As solar-powered pumps began replacing the windmills the locals decided they liked their title and so began a ‘windmill museum’. A great coup for them was finding and restoring the largest windmill in Australia which has a span of 35 feet.
The Comet windmill is functional. It’s attached to a bore and pumps water into the tank.
Next stop was a rest area to cook up all the vegetables I’ve got still – we’ll soon be crossing the quarantine border between WA and SA. A delicious butter chicken for us tonight, with more veggies than chicken!
At Ceduna the first stop was the Foodland supermarket to stock up on fruit and vegetables, amongst other things. The supermarket is very well stocked as you’d expect being either the last or first sizeable town at the edge of the Nullarbor. We also ‘happened upon’ the Oyster Shed where I just had to support the local industry. Yum! At the Information Centre we picked up a few brochures, then drove out to Pinky Point which is where the port is situated. Gypsum, salt, mineral sands and wheat are exported from this deep-sea port. A 4.3 metre mosaic-covered lighthouse here at the Point commemorates the lives of those lost at sea.
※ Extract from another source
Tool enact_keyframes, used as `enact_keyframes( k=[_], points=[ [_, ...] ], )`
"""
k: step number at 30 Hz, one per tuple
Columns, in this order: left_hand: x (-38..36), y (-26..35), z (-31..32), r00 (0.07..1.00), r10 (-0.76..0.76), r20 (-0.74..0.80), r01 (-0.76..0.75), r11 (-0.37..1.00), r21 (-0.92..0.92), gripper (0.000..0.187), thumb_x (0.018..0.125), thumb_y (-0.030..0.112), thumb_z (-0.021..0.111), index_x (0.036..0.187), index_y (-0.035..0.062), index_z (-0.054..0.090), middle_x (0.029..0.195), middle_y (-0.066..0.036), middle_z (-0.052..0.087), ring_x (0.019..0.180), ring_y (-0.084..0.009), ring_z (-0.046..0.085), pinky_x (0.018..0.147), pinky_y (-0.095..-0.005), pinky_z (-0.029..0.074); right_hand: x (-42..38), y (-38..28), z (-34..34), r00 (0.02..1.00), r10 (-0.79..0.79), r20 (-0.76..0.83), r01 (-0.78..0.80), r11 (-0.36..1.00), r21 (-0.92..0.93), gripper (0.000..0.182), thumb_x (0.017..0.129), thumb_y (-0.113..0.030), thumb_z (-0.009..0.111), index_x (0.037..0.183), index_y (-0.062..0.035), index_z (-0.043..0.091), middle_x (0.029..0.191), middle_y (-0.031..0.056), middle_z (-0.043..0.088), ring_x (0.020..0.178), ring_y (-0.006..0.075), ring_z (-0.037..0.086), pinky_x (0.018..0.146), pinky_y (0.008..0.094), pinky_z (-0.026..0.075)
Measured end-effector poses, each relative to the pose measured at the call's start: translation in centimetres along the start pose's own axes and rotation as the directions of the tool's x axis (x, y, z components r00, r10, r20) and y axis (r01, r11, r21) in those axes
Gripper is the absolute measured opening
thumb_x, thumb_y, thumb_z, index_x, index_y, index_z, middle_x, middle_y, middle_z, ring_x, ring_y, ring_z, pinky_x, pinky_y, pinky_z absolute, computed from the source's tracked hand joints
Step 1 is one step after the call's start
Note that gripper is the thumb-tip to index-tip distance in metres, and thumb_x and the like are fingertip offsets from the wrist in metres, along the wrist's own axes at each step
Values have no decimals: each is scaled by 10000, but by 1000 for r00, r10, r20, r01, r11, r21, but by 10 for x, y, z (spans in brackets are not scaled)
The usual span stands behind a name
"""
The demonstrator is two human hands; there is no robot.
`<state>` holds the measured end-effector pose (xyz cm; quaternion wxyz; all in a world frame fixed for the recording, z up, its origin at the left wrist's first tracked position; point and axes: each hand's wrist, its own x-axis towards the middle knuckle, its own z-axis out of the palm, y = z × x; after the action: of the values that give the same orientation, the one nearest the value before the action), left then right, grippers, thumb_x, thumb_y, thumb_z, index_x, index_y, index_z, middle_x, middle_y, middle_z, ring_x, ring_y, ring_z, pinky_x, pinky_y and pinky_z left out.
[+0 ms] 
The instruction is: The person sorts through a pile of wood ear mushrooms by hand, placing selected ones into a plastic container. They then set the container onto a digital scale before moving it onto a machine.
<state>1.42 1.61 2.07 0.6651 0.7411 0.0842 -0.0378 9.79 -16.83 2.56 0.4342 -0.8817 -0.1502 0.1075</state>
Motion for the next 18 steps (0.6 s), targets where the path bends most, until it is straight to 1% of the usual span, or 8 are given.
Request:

The beautiful mosaic lighthouse at Pinky Point near the port at Ceduna.
Ceduna is a corruption of the aboriginal word Chedoona, meaning place to sit down and rest, and it was now time for us to do just that, so we headed to Shelly Beach Caravan Park. Not that we rested for long – there’s a dune walk that led us along the dunes, onto the beach (which was covered in shells!) and back to the caravan park. Excellent CP by the way – great facilities and friendly staff. ($23.40/n unpowered)
Low tide at sunset on Shelley Beach, Ceduna
Today we cross the Eyre Peninsula, again, completing the loop of SA, NT and WA we began earlier this year. There’s not a lot to see between Ceduna and our free camp for tonight, back at the Kimba Lions Park. The wheat has been harvested leaving short, brown stubble through which we drove for several hours.
Very impressed with the silo art at Kimba. Just to give you perspective – on the left is a semi-trailer being filled with grain from the long pipes you see coming out of the silo.
At Kimba the big change since we were here last is the silo art – fantastic!
Friday 8th December
Kimba is a lovely friendly town. We had a coffee at Eileen’s Cafe and chatted for ages with a retired wheat farmer who has lived here for 80 years. Even he says the town is a good supportive town. Anyway we moved on, the wheat and grazing land giving way to many kilometres of saltbush before we completed the Eyre Highway at Port Augusta where we brunched at a grassy park beside the tip of Spencer Gulf. Traveling the Eyre Highway and crossing the Nullarbor Plain was a fascinating and varied adventure which we both enjoyed.
Tonight we’ve moved on to the tiny of town of Nelshaby where we’re camped in the free camp at Lawries Oval – a level, semi-grassed open area with views in one direction to the ranges and the opposite direction to Spencer Gulf.
Christmas decorations in the bush – well, maybe in the wheat fields.
Christmas tree in a country town – Kimba.